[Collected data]
○ ○ ○

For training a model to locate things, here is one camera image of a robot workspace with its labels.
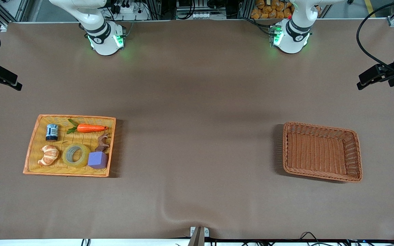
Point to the yellow clear tape roll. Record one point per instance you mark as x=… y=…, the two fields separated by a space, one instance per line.
x=67 y=160

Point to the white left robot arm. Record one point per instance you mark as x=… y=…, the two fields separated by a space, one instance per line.
x=292 y=37

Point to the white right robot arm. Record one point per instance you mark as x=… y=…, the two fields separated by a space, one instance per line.
x=103 y=37

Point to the small blue white can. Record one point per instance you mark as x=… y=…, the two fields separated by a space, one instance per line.
x=52 y=132

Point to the toy croissant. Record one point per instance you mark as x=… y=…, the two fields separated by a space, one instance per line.
x=49 y=155

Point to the orange woven tray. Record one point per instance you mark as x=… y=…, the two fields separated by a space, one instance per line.
x=70 y=143

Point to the brown wicker basket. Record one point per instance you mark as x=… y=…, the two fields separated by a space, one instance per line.
x=320 y=153

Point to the orange toy carrot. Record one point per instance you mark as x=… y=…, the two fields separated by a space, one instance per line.
x=91 y=128

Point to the brown toy horse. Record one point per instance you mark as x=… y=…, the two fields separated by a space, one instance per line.
x=102 y=143

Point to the purple foam cube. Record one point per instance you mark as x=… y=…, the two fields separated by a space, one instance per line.
x=97 y=160

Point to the bag of orange bread rolls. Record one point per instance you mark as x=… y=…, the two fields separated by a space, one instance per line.
x=268 y=10

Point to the white power strip with plugs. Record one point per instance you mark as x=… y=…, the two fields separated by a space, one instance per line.
x=128 y=10

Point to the white narrow power strip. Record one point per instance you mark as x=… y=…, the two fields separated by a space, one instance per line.
x=207 y=15

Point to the brown table cloth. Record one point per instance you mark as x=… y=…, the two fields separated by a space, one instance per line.
x=183 y=188

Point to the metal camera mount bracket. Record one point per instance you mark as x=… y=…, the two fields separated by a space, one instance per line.
x=198 y=235

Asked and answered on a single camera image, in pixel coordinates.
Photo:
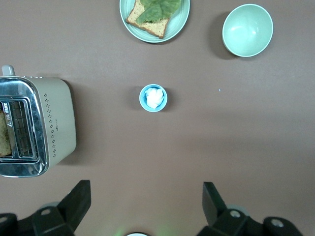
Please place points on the beige and chrome toaster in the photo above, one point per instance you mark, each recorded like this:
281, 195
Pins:
59, 118

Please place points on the brown bread slice in toaster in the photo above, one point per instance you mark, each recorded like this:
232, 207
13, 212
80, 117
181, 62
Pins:
3, 137

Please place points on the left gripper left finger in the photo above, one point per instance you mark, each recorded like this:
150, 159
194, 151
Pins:
61, 216

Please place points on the green lettuce leaf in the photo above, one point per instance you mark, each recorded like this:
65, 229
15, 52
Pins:
157, 8

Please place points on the blue cup holding tissue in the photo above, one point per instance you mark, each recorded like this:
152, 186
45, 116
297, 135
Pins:
143, 103

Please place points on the crumpled white tissue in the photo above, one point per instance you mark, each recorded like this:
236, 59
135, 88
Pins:
153, 98

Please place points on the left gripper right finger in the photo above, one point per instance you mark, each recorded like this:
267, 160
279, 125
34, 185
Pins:
221, 221

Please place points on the toast slice under lettuce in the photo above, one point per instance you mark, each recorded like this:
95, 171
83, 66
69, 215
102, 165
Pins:
157, 28

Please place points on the pale green plate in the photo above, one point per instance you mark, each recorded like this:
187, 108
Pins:
178, 24

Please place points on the pale green bowl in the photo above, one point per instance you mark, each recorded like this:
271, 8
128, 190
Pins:
246, 32

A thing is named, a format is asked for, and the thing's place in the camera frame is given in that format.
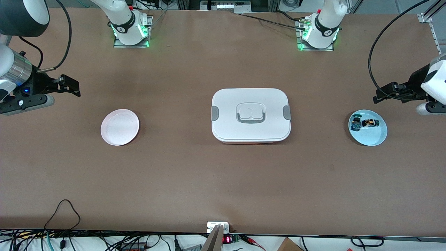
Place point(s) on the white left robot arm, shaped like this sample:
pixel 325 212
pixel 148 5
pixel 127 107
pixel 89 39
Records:
pixel 324 31

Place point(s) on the red digit display module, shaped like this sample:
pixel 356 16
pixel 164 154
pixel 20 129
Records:
pixel 227 239

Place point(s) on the brown cardboard box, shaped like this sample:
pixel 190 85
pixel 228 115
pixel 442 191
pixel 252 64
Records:
pixel 289 245

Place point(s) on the aluminium frame bracket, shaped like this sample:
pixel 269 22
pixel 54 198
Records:
pixel 435 38

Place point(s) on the light blue round plate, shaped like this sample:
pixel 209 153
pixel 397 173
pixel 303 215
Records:
pixel 374 136

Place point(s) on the grey camera post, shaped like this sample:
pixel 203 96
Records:
pixel 214 242

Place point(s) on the white lunch box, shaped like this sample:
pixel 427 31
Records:
pixel 251 132

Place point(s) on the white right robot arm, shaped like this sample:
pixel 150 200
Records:
pixel 127 28

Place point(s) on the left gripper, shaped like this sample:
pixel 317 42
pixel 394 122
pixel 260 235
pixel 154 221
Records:
pixel 413 83

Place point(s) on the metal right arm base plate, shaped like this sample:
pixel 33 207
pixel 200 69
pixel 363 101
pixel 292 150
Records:
pixel 120 44

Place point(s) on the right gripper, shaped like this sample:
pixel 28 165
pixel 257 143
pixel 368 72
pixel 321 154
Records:
pixel 37 85

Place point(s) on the pink round plate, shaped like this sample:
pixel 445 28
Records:
pixel 120 127

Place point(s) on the blue black switch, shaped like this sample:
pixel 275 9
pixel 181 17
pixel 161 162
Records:
pixel 355 124

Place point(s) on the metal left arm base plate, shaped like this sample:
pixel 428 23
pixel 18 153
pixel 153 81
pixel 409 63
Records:
pixel 303 48

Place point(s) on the orange black switch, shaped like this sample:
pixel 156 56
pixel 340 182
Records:
pixel 370 122

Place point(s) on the grey equipment rack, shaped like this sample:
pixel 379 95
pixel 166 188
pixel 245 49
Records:
pixel 226 6

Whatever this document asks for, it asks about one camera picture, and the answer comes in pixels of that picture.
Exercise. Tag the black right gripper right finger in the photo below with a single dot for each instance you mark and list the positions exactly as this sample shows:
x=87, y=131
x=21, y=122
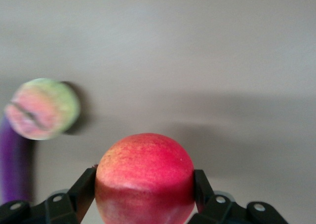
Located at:
x=217, y=211

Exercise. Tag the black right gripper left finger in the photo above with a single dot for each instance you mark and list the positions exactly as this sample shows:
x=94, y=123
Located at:
x=64, y=209

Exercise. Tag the long purple eggplant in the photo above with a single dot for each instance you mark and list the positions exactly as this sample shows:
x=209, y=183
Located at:
x=14, y=167

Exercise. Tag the red apple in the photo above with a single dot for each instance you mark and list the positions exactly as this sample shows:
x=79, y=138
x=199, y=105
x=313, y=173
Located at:
x=145, y=174

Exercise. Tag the pink yellow peach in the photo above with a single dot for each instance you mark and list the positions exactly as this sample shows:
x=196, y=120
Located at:
x=42, y=108

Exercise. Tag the brown table cover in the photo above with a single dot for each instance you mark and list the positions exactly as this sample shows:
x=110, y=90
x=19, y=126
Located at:
x=172, y=48

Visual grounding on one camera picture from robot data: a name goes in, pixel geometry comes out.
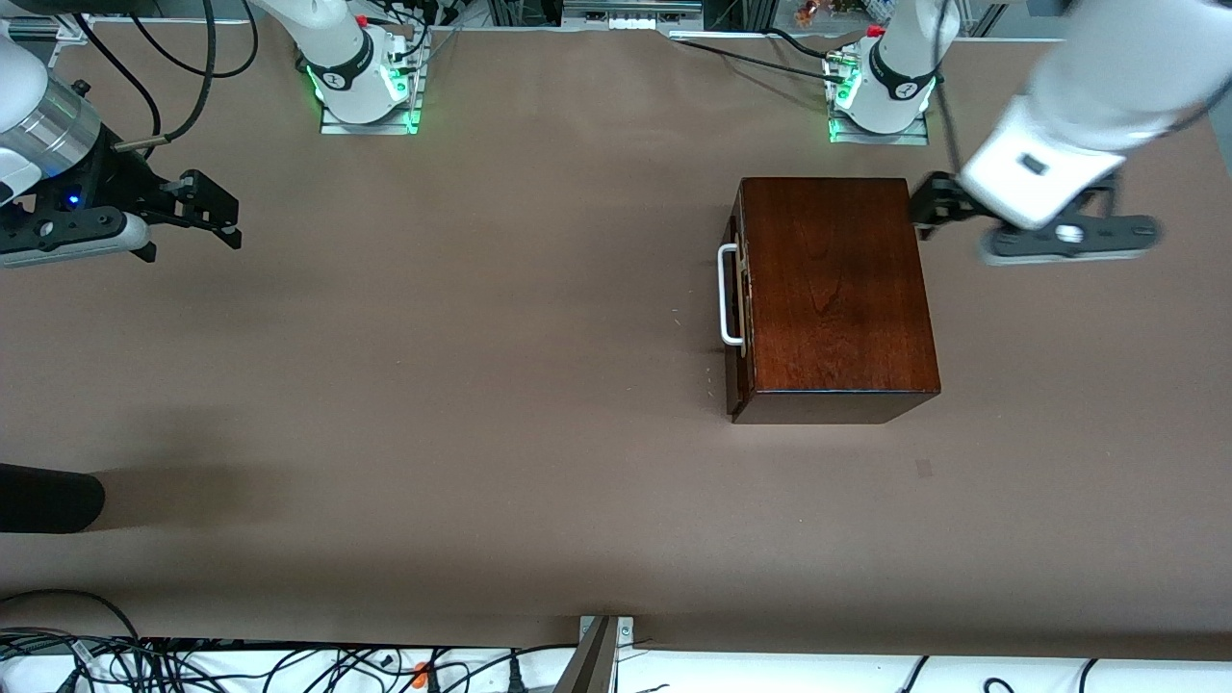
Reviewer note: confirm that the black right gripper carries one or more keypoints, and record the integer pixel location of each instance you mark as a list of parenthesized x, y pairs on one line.
[(114, 180)]

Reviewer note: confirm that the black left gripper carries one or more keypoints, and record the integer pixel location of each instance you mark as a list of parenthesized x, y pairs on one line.
[(936, 202)]

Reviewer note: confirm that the light wood drawer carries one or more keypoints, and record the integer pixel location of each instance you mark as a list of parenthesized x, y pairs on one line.
[(736, 371)]

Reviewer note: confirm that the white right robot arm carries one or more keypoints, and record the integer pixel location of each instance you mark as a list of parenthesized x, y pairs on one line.
[(337, 48)]

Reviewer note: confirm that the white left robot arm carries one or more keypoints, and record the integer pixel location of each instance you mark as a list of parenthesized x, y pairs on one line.
[(1088, 87)]

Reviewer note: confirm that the dark brown wooden cabinet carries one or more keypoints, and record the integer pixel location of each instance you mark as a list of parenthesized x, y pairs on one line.
[(837, 289)]

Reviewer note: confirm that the black cylindrical pole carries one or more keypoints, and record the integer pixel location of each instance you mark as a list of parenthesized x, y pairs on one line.
[(48, 499)]

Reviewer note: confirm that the grey power strip device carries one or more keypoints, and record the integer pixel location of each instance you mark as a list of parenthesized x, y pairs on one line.
[(630, 12)]

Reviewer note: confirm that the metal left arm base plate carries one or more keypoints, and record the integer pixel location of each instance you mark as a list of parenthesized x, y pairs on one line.
[(900, 139)]

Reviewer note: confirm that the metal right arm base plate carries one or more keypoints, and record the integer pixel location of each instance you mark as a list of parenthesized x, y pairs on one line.
[(371, 127)]

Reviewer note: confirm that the small aluminium bracket plate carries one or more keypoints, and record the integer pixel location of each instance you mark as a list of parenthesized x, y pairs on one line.
[(624, 630)]

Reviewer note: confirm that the grey metal mount bar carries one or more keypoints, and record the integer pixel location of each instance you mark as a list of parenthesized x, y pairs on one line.
[(587, 664)]

○ ○ ○

What is needed: Reproduce only the lines above spanning from the line containing "pixel 150 200" through the line containing "Place point(s) on the right", word for word.

Exercise output:
pixel 150 200
Records:
pixel 127 28

Place point(s) on the left gripper, shaped like this sample:
pixel 317 42
pixel 394 122
pixel 260 235
pixel 154 221
Records:
pixel 413 83

Place point(s) on the metal right arm base plate, shaped like this sample:
pixel 33 207
pixel 200 69
pixel 363 101
pixel 292 150
Records:
pixel 120 44

Place point(s) on the right gripper, shaped like this sample:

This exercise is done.